• _Try it_:
Show each line of the data below in which "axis" occurs.

• _Data extract_:

******************************

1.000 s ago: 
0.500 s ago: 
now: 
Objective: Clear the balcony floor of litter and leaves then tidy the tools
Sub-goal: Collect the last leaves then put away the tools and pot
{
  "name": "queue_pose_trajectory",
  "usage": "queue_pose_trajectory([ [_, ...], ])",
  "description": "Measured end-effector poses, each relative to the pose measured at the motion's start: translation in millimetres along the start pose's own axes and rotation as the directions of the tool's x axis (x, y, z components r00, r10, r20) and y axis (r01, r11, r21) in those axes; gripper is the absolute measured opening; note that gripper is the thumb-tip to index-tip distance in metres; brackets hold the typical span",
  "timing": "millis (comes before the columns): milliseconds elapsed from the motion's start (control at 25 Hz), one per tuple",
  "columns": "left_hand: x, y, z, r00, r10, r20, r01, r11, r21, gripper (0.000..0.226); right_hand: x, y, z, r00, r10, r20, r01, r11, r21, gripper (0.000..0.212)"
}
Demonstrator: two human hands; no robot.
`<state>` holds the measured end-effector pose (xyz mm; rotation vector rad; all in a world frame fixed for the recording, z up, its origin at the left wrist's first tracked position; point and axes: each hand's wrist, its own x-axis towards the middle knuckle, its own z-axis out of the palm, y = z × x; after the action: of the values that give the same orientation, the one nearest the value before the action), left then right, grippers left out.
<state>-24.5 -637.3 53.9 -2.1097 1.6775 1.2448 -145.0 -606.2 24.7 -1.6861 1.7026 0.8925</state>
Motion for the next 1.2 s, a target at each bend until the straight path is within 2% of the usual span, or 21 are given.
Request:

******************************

• _Reply to the task_:
  "description": "Measured end-effector poses, each relative to the pose measured at the motion's start: translation in millimetres along the start pose's own axes and rotation as the directions of the tool's x axis (x, y, z components r00, r10, r20) and y axis (r01, r11, r21) in those axes; gripper is the absolute measured opening; note that gripper is the thumb-tip to index-tip distance in metres; brackets hold the typical span",
`<state>` holds the measured end-effector pose (xyz mm; rotation vector rad; all in a world frame fixed for the recording, z up, its origin at the left wrist's first tracked position; point and axes: each hand's wrist, its own x-axis towards the middle knuckle, its own z-axis out of the palm, y = z × x; after the action: of the values that give the same orientation, the one nearest the value before the action), left then right, grippers left out.

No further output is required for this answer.